22. En troisième lieu, compte-tenu de ce qui a été dit précédemment, M. A n'est pas fondé à soutenir que la décision lui faisant interdiction de retour sur le territoire français pour une durée d'un an serait illégale à raison de l'illégalité de la décision lui faisant obligation de quitter le territoire français.

23. Il résulte de tout ce qui précède que la requête de M. A doit être rejetée, y compris, par voie de conséquence, ses conclusions à fin d'injonction.

D E C I D E :

Article 1er: M. A est admis au bénéfice de l'aide juridictionnelle à titre provisoire.

Article 2 : La requête de M. C A est rejetée.

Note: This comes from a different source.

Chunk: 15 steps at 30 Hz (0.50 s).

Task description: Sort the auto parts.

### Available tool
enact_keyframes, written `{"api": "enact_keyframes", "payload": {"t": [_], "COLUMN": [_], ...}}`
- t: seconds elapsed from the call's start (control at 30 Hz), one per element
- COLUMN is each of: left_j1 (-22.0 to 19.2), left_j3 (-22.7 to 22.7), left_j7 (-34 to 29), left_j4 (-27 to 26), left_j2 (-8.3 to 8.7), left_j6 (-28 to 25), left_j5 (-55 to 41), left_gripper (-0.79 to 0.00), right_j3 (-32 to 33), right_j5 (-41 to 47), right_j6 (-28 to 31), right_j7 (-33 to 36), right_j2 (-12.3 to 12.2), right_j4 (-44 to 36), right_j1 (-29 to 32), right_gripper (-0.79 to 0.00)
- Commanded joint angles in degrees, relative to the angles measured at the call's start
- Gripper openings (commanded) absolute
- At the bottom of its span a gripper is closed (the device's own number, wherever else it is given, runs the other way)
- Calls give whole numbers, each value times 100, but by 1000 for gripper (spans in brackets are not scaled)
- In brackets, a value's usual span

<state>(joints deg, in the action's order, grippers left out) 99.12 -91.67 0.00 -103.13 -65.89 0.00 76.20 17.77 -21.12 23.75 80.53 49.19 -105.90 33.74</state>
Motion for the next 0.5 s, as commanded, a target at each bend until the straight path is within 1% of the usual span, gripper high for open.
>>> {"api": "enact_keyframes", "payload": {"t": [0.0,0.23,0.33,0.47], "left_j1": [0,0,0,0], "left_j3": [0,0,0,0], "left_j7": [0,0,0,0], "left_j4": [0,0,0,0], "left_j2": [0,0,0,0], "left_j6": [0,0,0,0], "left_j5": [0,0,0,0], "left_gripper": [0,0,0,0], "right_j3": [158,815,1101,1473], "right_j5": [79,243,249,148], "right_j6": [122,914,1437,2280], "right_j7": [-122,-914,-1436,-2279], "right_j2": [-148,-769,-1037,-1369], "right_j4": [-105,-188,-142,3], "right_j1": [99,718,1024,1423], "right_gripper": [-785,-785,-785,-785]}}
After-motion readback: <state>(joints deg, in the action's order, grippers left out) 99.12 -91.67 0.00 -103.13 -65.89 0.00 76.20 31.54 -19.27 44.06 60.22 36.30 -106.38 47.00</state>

Article 3 : Le présent jugement sera notifié à M. C A, à Me Aggar et au préfet de la Somme.

Copie en sera adressée au bureau d'aide juridictionnelle d'Amiens.

Rendu public par mise à disposition au greffe le 22 mai2024.

Le magistrat désigné,

Signé

G. Truy

La greffière,

Signé

F. Joly

La République mande et ordonne au préfet de la Somme en ce qui le concerne, ou à tous commissaires de justice à ce requis en ce qui concerne les voies d'exécution de droit commun contre les parties privées, de pourvoir à l'exécution du présent jugement.